Background: Hormones oscillate in circadian and ultradian rhythms. Consequently, single time point measurements are very difficult to interpret. To address this, we developed an automated system of 24-hour ambulatory microdialysis. This allows measurement of free hormone concentrations in subcutaneous interstitial fluid collected while participants continue normal daily activities. To validate the technique for adrenal steroid hormones, we simultaneously sampled interstitial fluid and blood plasma over 24 hours in a cohort of healthy women and men.
Methods: Participants (age 1868, no regular medications, no active medical conditions, BMI 16-29) were recruited for hormone profile analysis. A 20 kDa linear microdialysis sampling catheter was inserted in abdominal subcutaneous tissue. Catheters were perfused at 1 microl/min using a portable CMA107 microdialysis pump attached to our novel fraction collector (U-RHYTHM) worn in an elasticated waist band.
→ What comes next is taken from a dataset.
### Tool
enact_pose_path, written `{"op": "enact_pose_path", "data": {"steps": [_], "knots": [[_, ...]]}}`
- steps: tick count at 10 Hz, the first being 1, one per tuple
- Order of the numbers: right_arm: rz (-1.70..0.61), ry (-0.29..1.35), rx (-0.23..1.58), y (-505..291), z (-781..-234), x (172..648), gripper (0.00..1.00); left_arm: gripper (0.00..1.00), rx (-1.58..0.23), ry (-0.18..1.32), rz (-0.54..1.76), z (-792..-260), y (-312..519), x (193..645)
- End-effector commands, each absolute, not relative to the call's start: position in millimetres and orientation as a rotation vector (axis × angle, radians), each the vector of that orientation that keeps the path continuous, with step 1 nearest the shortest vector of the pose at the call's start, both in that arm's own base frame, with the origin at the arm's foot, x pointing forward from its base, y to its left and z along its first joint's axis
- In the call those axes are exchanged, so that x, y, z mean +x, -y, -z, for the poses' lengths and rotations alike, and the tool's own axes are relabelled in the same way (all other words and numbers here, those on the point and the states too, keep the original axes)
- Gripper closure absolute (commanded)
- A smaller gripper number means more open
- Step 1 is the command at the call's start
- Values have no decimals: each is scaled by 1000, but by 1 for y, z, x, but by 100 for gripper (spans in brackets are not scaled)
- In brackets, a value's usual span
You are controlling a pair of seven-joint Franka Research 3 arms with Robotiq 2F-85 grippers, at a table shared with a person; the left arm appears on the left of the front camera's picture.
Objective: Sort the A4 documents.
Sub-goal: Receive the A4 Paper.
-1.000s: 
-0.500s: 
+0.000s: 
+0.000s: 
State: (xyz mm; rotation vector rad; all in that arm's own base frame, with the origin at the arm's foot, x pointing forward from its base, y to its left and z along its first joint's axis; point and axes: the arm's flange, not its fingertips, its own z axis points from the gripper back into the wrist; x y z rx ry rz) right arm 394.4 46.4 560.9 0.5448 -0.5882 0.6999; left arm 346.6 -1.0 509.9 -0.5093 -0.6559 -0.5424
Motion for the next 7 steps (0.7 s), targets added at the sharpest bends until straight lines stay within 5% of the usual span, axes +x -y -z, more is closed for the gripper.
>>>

Microdialysate samples within the fraction collector were separated by air bubble every 20 minutes. Simultaneous blood samples were obtained from peripheral venous blood using an automated blood sampling system (HABS). A standard routine with respect to food, light exposure and sleep was maintained throughout the 24-hour sampling period. Multiplex analysis of steroid concentrations in both blood and microdialysate was achieved using triple quadrupole mass spectrometry. Plasma adrenocorticotropic hormone was measured using the IMMULITE 2000 Immunoassay System.
Results: We will present data from the first 5 recruited participants. 72 consecutive samples of blood and microdialysate were analysed for each participant. Analyte profiles detected in both compartments include cortisol (F), cortisone (E), tetrahydrocortisol (THF), tetrahydrocortisone (THE), corticosterone (CCS), 18-OH-cortisol (18-OHC), 18-OH-corticosterone (18-OHCCS), and aldosterone. All 24-hour profiles demonstrated circadian and/or ultradian rhythms.
Conclusions: U-RHYTHM interstitial microdialysis reliably and accurately detects dynamic fluctuations in steroid physiology. Measurements in interstitial fluid are highly correlated with plasma. Therefore we propose that U-RHYTHM ambulatory microdialysis is a more powerful, credible and accurate alternative to traditional single-time point assessments of adrenal function. U-RHYTHM therefore has broad potential as a clinical tool in the diagnosis and monitoring of adrenal disorders, including Cushings syndrome and adrenal insufficiency.